### Exercise directions
Repeat exactly the lines below that lie between the line with "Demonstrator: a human" and the line with "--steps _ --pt", counting both of those lines as part of the answer.

### Extracted data entries
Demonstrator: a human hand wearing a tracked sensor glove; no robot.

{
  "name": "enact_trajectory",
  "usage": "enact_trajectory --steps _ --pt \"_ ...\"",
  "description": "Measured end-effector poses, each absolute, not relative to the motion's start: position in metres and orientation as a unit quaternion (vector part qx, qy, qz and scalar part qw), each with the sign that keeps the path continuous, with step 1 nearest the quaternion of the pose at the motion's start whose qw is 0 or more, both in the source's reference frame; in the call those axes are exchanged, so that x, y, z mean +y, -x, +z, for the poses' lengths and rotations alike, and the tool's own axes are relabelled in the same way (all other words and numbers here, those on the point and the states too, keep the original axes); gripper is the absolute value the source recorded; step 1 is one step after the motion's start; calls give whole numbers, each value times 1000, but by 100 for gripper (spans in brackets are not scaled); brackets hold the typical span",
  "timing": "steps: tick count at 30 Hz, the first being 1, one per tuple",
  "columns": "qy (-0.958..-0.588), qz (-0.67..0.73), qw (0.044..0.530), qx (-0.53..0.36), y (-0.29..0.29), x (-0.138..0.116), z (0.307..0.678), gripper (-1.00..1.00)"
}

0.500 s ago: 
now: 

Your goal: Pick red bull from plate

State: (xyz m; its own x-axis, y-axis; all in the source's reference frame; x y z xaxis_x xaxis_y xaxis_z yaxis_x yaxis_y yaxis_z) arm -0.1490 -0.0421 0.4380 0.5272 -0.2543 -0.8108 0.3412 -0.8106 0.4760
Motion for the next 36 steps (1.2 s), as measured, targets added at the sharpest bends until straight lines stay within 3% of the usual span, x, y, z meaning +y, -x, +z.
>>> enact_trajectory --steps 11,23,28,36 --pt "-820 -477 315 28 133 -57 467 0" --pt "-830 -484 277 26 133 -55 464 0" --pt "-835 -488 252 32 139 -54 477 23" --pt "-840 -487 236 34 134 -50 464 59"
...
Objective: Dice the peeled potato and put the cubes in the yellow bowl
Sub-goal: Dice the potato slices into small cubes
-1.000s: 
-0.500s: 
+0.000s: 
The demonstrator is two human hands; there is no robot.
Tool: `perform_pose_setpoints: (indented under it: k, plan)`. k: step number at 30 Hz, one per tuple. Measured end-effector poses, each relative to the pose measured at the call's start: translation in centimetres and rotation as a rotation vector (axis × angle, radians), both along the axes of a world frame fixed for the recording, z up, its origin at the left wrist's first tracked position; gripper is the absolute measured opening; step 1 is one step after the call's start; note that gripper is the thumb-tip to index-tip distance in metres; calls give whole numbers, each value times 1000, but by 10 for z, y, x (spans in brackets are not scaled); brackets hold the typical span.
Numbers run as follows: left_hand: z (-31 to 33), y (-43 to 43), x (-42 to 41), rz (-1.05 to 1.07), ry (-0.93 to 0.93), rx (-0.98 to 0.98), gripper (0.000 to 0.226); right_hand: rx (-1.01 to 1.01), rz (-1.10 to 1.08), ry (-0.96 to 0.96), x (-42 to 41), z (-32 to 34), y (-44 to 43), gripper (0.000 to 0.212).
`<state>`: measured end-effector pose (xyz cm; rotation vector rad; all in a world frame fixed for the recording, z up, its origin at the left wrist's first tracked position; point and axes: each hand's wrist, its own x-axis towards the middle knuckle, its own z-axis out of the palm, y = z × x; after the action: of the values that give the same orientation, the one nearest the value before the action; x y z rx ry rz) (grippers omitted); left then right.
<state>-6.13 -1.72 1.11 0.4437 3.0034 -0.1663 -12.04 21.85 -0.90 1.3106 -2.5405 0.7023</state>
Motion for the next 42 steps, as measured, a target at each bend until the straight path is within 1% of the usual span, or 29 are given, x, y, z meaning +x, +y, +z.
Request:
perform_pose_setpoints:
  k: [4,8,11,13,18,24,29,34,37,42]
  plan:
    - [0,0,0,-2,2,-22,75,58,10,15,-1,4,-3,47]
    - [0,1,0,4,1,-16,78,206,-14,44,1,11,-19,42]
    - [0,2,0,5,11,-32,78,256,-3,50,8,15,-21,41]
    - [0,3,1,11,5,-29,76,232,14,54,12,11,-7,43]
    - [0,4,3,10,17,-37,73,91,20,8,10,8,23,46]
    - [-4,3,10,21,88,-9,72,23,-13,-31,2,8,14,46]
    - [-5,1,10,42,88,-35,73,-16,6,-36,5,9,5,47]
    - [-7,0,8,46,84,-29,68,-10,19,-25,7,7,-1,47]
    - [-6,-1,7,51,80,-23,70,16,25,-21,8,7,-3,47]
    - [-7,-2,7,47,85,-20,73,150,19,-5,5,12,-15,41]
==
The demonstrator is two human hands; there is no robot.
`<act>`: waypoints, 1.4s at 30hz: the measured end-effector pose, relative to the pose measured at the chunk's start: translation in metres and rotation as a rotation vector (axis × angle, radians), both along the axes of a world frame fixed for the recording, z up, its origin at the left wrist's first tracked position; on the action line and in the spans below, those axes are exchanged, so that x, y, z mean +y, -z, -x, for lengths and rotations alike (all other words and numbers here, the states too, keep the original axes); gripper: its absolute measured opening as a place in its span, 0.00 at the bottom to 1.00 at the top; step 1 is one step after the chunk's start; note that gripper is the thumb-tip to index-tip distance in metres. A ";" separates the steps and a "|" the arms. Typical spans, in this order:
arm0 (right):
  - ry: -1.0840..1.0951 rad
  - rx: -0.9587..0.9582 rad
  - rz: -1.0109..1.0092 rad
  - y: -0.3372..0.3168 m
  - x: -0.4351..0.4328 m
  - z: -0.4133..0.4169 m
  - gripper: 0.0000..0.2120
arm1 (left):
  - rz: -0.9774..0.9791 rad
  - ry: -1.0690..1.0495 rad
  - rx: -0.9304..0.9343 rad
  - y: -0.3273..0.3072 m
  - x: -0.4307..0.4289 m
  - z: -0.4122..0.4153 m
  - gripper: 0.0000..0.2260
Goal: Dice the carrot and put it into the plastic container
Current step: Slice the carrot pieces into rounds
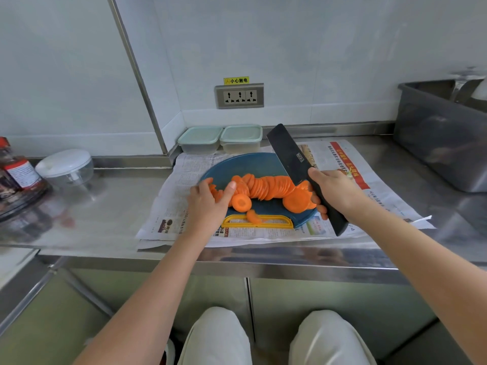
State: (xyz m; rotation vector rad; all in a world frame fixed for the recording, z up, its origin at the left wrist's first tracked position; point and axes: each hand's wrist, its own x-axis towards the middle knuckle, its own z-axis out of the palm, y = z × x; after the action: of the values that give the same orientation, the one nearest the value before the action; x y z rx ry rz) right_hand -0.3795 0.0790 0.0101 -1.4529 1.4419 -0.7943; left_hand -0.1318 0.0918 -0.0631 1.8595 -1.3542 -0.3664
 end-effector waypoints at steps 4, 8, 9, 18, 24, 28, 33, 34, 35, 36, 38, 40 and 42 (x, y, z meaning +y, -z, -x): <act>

### Response area
Demonstrator: a human hand wearing a tracked sensor glove; no robot.

{
  "name": "enact_trajectory",
  "usage": "enact_trajectory --steps _ --pt \"_ ...\"",

The exercise requires no further output.